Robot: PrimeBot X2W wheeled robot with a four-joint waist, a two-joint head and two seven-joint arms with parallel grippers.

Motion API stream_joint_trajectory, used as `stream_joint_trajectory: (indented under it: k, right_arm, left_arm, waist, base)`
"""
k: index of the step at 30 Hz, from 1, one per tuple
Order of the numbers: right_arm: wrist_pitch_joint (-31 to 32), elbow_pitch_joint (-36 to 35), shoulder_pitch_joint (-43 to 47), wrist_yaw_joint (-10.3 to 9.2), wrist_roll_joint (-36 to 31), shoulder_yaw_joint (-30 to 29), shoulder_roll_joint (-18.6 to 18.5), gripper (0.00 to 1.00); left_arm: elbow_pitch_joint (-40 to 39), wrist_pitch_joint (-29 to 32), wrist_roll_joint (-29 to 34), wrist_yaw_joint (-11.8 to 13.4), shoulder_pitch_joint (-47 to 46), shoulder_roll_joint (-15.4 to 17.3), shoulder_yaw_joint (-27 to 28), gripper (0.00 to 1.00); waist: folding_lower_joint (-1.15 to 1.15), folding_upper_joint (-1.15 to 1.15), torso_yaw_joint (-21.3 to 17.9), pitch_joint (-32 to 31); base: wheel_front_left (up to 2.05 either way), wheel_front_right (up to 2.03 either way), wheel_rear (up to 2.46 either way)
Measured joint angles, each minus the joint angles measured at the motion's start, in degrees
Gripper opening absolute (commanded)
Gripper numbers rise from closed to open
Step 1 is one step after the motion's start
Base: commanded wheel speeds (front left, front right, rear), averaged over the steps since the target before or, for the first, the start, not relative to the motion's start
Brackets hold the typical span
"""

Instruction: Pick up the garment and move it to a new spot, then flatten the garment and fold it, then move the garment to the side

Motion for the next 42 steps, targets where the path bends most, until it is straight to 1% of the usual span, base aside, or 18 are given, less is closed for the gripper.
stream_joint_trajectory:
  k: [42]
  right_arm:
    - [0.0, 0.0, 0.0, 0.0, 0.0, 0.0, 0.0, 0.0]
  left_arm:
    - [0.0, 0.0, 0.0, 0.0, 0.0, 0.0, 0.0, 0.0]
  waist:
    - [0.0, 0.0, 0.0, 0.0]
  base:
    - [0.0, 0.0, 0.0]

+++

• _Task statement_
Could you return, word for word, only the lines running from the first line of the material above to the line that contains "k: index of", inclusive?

• _Reply to the exercise_
Robot: PrimeBot X2W wheeled robot with a four-joint waist, a two-joint head and two seven-joint arms with parallel grippers.

Motion API stream_joint_trajectory, used as `stream_joint_trajectory: (indented under it: k, right_arm, left_arm, waist, base)`
"""
k: index of the step at 30 Hz, from 1, one per tuple

The output has been completed.